What you should do:
Wherever a line in the data holds the word "object", pull that line out.

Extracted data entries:
------------------------------------

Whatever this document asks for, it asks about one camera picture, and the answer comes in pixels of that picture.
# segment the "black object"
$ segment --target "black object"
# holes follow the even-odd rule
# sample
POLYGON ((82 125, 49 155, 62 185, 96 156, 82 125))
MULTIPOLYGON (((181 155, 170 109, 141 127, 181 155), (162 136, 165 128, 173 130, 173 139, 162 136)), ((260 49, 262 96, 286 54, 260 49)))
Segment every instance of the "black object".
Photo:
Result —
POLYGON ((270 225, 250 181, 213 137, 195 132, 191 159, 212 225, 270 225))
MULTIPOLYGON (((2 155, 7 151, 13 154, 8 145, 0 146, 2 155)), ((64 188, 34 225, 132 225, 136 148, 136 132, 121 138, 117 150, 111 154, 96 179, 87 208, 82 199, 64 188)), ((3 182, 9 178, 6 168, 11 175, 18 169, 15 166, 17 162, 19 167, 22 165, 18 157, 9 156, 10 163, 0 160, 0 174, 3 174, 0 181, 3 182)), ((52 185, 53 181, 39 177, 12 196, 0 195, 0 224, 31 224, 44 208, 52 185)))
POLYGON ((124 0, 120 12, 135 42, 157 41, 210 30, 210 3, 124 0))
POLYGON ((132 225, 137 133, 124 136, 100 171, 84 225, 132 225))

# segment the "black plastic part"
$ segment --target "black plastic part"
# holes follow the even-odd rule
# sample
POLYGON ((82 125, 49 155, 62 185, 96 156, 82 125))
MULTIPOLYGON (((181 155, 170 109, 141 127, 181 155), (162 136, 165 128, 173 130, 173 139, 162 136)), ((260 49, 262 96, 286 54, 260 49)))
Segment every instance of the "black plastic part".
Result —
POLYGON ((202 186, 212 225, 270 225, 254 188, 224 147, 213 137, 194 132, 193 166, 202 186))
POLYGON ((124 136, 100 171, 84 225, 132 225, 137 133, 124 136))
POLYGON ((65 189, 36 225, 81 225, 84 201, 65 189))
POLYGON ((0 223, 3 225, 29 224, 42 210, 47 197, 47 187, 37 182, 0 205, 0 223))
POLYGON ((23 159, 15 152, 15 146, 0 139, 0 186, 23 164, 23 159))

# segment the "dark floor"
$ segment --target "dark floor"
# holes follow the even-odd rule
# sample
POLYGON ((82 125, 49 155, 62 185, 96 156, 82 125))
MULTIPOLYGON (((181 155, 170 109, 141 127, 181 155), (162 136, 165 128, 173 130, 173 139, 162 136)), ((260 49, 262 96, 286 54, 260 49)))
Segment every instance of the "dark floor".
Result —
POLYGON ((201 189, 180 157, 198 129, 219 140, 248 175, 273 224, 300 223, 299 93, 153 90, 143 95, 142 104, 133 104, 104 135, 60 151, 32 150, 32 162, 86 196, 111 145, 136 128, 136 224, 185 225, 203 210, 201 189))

------------------------------------

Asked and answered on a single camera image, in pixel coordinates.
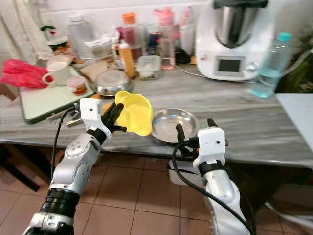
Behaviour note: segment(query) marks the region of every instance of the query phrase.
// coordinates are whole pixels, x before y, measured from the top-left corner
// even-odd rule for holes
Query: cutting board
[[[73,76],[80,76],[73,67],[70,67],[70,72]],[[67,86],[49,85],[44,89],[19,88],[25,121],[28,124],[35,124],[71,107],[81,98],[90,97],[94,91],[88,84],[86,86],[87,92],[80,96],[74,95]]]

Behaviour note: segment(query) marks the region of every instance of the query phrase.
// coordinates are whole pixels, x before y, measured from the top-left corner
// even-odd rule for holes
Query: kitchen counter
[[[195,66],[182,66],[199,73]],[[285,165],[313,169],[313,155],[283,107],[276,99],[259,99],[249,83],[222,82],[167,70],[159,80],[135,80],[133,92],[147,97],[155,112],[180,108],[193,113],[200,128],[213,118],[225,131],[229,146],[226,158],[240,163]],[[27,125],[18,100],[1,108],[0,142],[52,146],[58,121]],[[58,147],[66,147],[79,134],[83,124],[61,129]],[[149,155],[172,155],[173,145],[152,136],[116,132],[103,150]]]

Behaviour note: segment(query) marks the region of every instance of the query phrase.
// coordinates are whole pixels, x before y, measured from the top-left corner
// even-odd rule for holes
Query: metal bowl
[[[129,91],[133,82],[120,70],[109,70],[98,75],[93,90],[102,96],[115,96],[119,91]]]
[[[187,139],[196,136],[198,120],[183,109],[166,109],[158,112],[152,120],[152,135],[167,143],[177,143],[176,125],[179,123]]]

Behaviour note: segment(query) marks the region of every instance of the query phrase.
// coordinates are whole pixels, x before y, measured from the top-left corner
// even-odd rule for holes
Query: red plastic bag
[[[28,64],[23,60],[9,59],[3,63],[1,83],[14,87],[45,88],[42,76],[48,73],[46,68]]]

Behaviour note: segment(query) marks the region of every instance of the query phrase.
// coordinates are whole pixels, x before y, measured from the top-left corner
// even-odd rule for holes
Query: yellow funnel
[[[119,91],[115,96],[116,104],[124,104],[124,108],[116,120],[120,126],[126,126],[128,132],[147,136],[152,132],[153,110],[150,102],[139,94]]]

------------------------------------

Answer box:
# segment the "black object"
$ segment --target "black object"
Segment every instance of the "black object".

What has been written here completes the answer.